What you are asked to do. Every record below, from first to last: print it exactly as shown.

── Task data ──

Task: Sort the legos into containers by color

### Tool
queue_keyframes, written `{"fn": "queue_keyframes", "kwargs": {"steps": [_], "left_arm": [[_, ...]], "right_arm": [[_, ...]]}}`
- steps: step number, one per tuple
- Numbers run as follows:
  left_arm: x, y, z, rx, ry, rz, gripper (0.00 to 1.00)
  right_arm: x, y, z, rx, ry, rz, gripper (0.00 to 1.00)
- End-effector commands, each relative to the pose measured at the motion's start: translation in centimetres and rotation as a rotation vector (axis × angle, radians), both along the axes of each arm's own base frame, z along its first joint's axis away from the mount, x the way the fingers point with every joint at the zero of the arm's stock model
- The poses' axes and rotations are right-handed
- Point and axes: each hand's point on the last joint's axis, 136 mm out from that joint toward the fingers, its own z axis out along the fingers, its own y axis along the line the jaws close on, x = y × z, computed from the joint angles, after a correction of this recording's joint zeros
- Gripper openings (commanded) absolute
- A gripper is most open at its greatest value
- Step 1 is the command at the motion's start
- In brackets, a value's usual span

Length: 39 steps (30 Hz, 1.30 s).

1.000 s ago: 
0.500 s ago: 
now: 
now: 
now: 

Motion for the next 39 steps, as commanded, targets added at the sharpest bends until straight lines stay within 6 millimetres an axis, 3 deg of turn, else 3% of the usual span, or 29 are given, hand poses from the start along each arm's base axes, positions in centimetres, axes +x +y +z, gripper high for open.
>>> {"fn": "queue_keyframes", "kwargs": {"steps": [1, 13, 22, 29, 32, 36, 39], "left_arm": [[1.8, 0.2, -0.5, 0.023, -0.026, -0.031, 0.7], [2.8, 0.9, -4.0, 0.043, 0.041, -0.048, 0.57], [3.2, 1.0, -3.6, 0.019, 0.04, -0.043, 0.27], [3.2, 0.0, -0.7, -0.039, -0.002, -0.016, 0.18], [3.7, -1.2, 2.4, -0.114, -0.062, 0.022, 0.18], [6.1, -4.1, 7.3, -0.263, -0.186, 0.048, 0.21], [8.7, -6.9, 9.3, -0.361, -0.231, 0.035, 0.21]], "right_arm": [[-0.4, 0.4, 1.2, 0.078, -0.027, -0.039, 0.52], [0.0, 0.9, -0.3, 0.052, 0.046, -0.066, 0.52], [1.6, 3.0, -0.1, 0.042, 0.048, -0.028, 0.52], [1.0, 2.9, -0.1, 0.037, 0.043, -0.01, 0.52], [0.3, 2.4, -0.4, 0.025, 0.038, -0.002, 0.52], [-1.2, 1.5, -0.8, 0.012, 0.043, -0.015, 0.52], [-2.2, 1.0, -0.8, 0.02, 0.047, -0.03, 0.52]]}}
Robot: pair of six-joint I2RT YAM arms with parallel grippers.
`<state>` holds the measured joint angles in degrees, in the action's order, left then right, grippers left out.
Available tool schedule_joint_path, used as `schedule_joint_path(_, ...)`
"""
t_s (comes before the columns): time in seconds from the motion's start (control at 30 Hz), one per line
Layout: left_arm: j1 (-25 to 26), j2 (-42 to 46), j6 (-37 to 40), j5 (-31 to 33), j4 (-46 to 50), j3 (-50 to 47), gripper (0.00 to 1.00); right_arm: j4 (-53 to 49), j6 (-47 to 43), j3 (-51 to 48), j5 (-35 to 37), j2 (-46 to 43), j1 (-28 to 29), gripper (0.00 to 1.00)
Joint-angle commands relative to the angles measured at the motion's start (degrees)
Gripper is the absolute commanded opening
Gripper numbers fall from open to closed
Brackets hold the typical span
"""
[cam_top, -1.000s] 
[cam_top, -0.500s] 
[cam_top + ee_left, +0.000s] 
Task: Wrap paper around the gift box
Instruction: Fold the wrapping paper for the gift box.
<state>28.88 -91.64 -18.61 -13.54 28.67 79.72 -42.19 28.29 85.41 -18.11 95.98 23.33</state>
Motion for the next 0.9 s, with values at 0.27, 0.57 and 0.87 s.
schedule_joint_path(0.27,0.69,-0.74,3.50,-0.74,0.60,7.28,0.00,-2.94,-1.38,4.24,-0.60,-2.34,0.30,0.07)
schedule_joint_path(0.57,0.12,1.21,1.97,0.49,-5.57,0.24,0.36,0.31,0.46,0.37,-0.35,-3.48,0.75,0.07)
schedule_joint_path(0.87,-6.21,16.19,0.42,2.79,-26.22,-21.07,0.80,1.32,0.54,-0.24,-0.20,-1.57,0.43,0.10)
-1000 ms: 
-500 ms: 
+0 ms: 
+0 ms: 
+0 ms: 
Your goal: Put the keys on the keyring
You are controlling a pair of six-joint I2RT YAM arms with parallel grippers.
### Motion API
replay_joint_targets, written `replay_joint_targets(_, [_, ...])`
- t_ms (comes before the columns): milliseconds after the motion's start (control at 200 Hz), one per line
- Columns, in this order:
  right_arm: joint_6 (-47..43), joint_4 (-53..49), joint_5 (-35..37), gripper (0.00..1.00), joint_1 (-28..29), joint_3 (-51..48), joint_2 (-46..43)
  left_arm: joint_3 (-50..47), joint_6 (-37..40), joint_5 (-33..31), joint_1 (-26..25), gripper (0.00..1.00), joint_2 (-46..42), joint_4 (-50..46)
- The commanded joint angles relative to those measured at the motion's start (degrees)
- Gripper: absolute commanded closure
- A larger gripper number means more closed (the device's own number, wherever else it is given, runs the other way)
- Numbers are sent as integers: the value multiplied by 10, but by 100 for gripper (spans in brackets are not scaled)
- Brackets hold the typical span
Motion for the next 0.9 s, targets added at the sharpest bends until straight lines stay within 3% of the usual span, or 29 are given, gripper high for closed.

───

Result.
Task: Sort the legos into containers by color

### Tool
queue_keyframes, written `{"fn": "queue_keyframes", "kwargs": {"steps": [_], "left_arm": [[_, ...]], "right_arm": [[_, ...]]}}`
- steps: step number, one per tuple
- Numbers run as follows:
  left_arm: x, y, z, rx, ry, rz, gripper (0.00 to 1.00)
  right_arm: x, y, z, rx, ry, rz, gripper (0.00 to 1.00)
- End-effector commands, each relative to the pose measured at the motion's start: translation in centimetres and rotation as a rotation vector (axis × angle, radians), both along the axes of each arm's own base frame, z along its first joint's axis away from the mount, x the way the fingers point with every joint at the zero of the arm's stock model
- The poses' axes and rotations are right-handed
- Point and axes: each hand's point on the last joint's axis, 136 mm out from that joint toward the fingers, its own z axis out along the fingers, its own y axis along the line the jaws close on, x = y × z, computed from the joint angles, after a correction of this recording's joint zeros
- Gripper openings (commanded) absolute
- A gripper is most open at its greatest value
- Step 1 is the command at the motion's start
- In brackets, a value's usual span

Length: 39 steps (30 Hz, 1.30 s).

1.000 s ago: 
0.500 s ago: 
now: 
now: 
now: 

Motion for the next 39 steps, as commanded, targets added at the sharpest bends until straight lines stay within 6 millimetres an axis, 3 deg of turn, else 3% of the usual span, or 29 are given, hand poses from the start along each arm's base axes, positions in centimetres, axes +x +y +z, gripper high for open.
>>> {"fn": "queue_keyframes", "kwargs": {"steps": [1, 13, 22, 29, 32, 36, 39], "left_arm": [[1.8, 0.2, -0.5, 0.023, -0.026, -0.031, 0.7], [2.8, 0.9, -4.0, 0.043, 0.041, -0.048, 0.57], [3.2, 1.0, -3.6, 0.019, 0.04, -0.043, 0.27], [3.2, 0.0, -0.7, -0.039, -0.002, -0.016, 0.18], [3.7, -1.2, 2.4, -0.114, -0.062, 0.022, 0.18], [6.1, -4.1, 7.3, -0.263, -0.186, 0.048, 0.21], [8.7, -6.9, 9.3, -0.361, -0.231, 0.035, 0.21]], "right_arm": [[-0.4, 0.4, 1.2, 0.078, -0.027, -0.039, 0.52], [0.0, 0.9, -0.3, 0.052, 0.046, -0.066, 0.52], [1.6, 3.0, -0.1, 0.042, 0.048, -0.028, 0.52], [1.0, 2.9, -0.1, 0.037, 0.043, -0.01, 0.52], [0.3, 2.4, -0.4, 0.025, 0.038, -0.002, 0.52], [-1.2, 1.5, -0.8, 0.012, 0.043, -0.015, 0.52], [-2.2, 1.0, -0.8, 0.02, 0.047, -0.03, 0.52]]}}
Robot: pair of six-joint I2RT YAM arms with parallel grippers.
`<state>` holds the measured joint angles in degrees, in the action's order, left then right, grippers left out.
Available tool schedule_joint_path, used as `schedule_joint_path(_, ...)`
"""
t_s (comes before the columns): time in seconds from the motion's start (control at 30 Hz), one per line
Layout: left_arm: j1 (-25 to 26), j2 (-42 to 46), j6 (-37 to 40), j5 (-31 to 33), j4 (-46 to 50), j3 (-50 to 47), gripper (0.00 to 1.00); right_arm: j4 (-53 to 49), j6 (-47 to 43), j3 (-51 to 48), j5 (-35 to 37), j2 (-46 to 43), j1 (-28 to 29), gripper (0.00 to 1.00)
Joint-angle commands relative to the angles measured at the motion's start (degrees)
Gripper is the absolute commanded opening
Gripper numbers fall from open to closed
Brackets hold the typical span
"""
[cam_top, -1.000s] 
[cam_top, -0.500s] 
[cam_top + ee_left, +0.000s] 
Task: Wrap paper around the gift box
Instruction: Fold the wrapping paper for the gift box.
<state>28.88 -91.64 -18.61 -13.54 28.67 79.72 -42.19 28.29 85.41 -18.11 95.98 23.33</state>
Motion for the next 0.9 s, with values at 0.27, 0.57 and 0.87 s.
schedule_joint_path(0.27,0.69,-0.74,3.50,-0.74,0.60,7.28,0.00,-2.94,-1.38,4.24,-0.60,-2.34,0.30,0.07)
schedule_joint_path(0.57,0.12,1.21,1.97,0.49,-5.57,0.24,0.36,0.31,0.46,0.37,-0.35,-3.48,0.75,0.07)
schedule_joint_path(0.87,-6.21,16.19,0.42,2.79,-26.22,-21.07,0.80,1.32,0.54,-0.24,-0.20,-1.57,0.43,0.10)
-1000 ms: 
-500 ms: 
+0 ms: 
+0 ms: 
+0 ms: 
Your goal: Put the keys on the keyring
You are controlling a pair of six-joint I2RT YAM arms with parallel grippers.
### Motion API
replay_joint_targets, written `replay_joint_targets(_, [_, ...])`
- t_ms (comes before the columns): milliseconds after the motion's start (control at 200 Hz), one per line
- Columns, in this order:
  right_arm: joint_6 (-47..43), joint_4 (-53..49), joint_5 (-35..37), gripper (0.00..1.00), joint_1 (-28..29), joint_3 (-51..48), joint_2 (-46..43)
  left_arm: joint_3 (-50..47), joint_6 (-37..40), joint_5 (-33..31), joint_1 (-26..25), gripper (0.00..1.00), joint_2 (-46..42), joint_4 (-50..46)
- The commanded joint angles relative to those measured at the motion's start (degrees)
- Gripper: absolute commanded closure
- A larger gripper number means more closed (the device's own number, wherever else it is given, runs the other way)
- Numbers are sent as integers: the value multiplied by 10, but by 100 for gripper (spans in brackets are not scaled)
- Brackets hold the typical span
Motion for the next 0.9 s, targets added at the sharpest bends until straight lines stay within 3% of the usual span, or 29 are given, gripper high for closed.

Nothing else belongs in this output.